Through a Facebook post, he calls on the political forces to deal positively with the army’s vision presented by Al-Atta and to submit proposals to improve it.

The same perpetrator proposes to implement the Siwar al-Dhahab model by forming a military council to manage sovereignty and security affairs and a civilian government to manage governance affairs, address the effects of war, improve the lives of citizens, begin the reconstruction of the country, and set a transitional period not to exceed two years before holding elections.

Militarization of politics

Political analyst and policy expert Haj Hamad says that Al-Atta’s position is the case of the military in Sudan and its attempt to impose interference in politics, and that it is the result of the parties’ interference in the military institution to use it in the political conflict.

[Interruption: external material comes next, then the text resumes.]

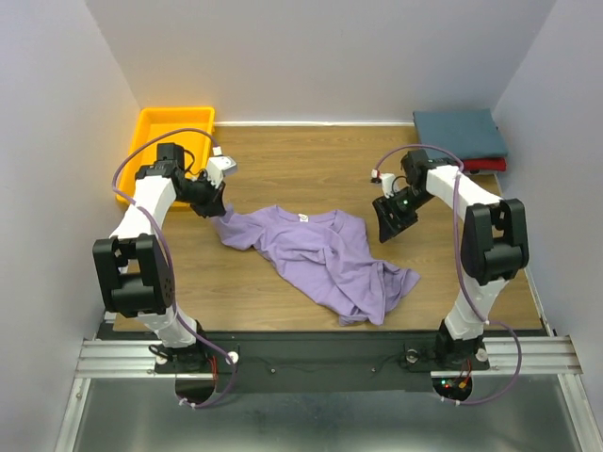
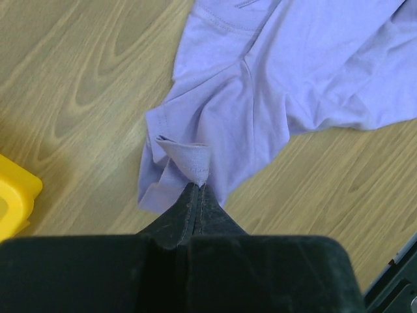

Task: Fold and stack the t-shirts
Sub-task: Flatten the tshirt out

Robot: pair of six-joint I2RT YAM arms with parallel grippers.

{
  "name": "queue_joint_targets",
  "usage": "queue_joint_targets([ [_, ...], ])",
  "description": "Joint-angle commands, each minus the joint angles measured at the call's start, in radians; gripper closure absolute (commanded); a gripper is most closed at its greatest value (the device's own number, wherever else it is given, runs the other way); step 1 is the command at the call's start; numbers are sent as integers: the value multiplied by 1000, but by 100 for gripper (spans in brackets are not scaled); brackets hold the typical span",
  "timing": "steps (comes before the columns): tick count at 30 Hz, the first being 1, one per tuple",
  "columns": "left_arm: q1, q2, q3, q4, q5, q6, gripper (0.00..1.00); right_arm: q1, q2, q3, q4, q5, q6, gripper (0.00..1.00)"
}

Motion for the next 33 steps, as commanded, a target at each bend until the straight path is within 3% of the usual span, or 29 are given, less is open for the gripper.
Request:
queue_joint_targets([
  [1,-3,-26,35,4,23,-1,100,-9,22,68,12,-106,132,39],
  [9,-3,-14,23,21,34,-8,100,-7,59,43,15,-211,172,37],
  [13,-4,-8,24,34,40,-19,100,-9,144,86,148,-174,296,36],
  [21,-9,8,62,38,45,-28,100,23,240,122,239,-134,370,37],
  [23,-12,20,76,46,48,-44,100,37,260,134,238,-149,369,44],
  [24,-14,23,84,46,57,-51,100,37,278,139,238,-152,364,58],
  [25,-12,27,101,52,60,-57,100,37,283,146,238,-151,359,65],
  [26,-12,29,107,52,67,-74,100,39,284,163,236,-140,355,84],
  [28,-12,24,130,49,74,-82,100,37,271,185,235,-117,335,99],
  [33,6,-5,170,66,87,-131,100,-10,168,287,236,6,292,99],
])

Speaking to Al Jazeera Net, Hamad believes that what Sudan is witnessing at the current stage is a conflict between two armies “panting” to find civilian cover, as the “progress” forces signed a pact with the Rapid Support Command, and the army sought another pact with the “Democratic Bloc” to be a cover for forming a government. loyal to him.

Haj Hamad does not expect a change in the positions of international powers towards the situation in Sudan and the parties to the conflict, and he expects that the next government will be like the current one, and its political support may decrease if Islamist figures appear in its ranks.

As for the political analyst and editor-in-chief of Elaph, Khaled Al-Tijani, he believes that the civil forces should not be part of the negotiations and arrangements to end the war, and that their insistence on participating will lead to the “militarization of politics” and repeat the ongoing mistakes in the country’s history, and they will pay the price for that.

In a statement to Al Jazeera Net, Al-Tijani says that the civil and military forces do not have a mandate to determine Sudan’s political future, and that any party that is not popularly authorized should not be the only one to create the political scene, and that the parties to the fighting are not parties to resolve political issues.

The same analyst believes that the challenges of the post-war period require that there be a role for the military institution that is not determined by it but through national consensus, the formation of an administrative government that does not have a political decision, and the election of a constituent assembly to determine options in which the people can referendum.